L’appuntamento è per le 9 di mattina, sul lungomare della cittadina. A dare l’annuncio su facebook, già nella mattinata di ieri, il sindaco di Policoro, Rocco Leone.

Seguito, in serata, da quello ufficiale della Regione. Alla manifestazione parteciperanno i tre governatori, Pittella, Oliverio ed Emiliano, insieme a tutti sindaci dei comuni interessati dal permesso di ricerca della Enel Longanesi. Oltre, chiaramente, ai numerosi cittadini che si aspettano. Una seconda Scanzano, con cui gli amministratori della fascia Jonica sperano di poter convincere il Governo a cambiare idea, proprio come fu, nel 2003, per il deposito unico di scorie nucleari.

«Solo battendoci insieme - commenta sulla sua bacheca il primo cittadino, Leone, che nei giorni passati aveva avviato uno sciopero della fame - possiamo raggiungere il nostro obiettivo comune che è quello di salvare il nostro mare e tutelare il nostro territorio». La manifestazione avrà luogo sul lungomare di Policoro, con un corteo che partirà da piazza Enotria per raggiungere piazza Chonia, dove si terrà il comizio finale con gli interventi del sindaco Leone e dei presidenti Pittella, Oliverio e Emiliano.

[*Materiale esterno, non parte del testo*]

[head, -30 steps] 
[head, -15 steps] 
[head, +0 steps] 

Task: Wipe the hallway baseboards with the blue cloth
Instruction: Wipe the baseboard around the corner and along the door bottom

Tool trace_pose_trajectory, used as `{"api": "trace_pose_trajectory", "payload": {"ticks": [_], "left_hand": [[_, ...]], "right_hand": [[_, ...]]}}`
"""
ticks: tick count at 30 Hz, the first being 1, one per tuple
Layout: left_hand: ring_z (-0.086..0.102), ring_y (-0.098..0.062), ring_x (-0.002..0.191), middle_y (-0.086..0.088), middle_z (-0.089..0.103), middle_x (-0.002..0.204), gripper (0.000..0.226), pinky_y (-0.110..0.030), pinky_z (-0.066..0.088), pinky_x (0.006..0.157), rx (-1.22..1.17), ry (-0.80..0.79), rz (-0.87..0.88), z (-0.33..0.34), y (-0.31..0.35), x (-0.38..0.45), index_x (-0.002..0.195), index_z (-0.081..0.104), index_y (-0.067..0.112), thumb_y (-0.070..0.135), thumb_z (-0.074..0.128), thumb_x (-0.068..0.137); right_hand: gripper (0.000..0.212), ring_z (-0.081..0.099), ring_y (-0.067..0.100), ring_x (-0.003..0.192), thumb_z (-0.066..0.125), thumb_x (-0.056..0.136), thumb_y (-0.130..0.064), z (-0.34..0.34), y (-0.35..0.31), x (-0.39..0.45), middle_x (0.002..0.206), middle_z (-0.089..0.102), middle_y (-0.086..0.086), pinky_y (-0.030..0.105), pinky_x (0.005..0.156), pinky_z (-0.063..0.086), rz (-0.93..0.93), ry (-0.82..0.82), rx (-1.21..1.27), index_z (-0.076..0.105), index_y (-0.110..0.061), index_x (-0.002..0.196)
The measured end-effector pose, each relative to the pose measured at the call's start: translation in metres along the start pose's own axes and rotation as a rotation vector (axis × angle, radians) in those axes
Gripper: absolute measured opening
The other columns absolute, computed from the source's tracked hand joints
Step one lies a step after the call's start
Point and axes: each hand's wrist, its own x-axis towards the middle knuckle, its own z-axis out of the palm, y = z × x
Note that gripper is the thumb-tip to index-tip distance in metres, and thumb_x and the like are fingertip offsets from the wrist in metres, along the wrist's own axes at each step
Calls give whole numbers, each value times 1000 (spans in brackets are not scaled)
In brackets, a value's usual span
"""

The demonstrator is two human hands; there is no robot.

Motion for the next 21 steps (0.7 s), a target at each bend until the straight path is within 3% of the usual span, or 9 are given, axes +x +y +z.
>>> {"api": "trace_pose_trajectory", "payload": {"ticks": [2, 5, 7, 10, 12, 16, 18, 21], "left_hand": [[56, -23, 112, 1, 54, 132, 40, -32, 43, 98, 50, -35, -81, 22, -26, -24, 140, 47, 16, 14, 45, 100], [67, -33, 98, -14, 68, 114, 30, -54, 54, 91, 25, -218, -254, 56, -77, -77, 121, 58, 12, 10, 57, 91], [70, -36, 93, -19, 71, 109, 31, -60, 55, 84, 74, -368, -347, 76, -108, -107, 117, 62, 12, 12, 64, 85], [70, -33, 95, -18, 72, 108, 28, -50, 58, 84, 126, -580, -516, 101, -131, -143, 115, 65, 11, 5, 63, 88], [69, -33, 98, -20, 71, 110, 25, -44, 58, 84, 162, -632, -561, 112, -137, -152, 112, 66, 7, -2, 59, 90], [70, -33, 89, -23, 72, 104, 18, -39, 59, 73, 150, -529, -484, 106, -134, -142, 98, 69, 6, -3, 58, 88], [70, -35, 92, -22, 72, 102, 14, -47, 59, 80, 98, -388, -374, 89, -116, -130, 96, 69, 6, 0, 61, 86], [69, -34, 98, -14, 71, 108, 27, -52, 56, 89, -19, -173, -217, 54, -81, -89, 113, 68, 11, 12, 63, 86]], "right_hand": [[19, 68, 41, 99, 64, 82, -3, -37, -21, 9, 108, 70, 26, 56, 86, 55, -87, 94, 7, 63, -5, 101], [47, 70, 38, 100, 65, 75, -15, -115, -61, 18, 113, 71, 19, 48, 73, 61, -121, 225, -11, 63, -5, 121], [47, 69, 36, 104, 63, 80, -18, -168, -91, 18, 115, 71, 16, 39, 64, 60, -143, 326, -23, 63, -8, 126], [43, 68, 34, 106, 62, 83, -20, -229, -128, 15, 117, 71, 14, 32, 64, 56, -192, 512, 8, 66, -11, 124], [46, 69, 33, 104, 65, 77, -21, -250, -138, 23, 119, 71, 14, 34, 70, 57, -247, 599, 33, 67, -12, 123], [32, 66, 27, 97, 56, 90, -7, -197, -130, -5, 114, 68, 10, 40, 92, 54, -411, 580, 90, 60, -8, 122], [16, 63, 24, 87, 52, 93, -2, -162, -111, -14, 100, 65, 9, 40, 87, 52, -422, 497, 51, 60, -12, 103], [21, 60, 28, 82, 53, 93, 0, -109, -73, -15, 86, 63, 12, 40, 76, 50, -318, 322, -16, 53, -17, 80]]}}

Nel frattempo, prendono posizione anche i circoli del Pd del Metapontino che, con una nota congiunta, annunciano altre due iniziative, decise nella riunione operativa promossa dal partito di Policoro, a cui hanno partecipato i segretari e gli attivisti del Pd della fascia jonica: un consiglio comunale aperto che si svolgerà a Scanzano Jonico nei prossimi giorni che sarà convocato dal presidente del consiglio comunale cittadino, Claudio Scarnato.

E un documento congiunto, sottoscritto da tutti i circoli del Materano, da indirizzare al segretario nazionale del Pd, nonché presidente del consiglio, Matteo Renzi.

«Non c'è solo il no alle ispezioni e alle trivellazioni nel Mar Jonio, ma anche la voglia di rafforzare il fronte del dissenso e partecipare un numero sempre più alto di persone rispetto a un'idea di sviluppo che sia compatibile con le vocazioni agricole, turistiche e naturalistiche del comprensorio metapontino e del suo meraviglioso mare al centro degli interessi delle compagnie petrolifere», si legge nella nota a firma dei segretari di Policoro, Scanzano, Pisticci, Rotondella, Montalbano, Nova Siri, Bernalda, Valsinni.

Esprimono condivisione rispetto alla linea del presidente Pittella che martedì scorso, insieme ai governatori di Puglia e Calabria, ha inviato una lettera al ministro Guidi in cui si chiede un incontro urgente.

«Sosteniamo il governatore lucano - si legge ancora nella nota - e condividiamo l'idea di aprire un tavolo permanente con i governatori della Puglia e della Calabria sulla questione. Siamo inoltre pronti a sostenere tutte le azioni legali e di protesta civile che saranno attuate per dissuadere qualsiasi volontà finalizzata all'ottenimento di autorizzazioni di ricerca o peggio di coltivazione di idrocarburi.

Le sole ipotesi di avviare ispezioni e estrazioni non solo disattendono tutto ciò – e se attuate minerebbero l'ecosistema – ma attentano alla pace sociale, costruita con impegno e fatica e che è dovere civico di tutti difendere da qualsiasi minaccia imminente».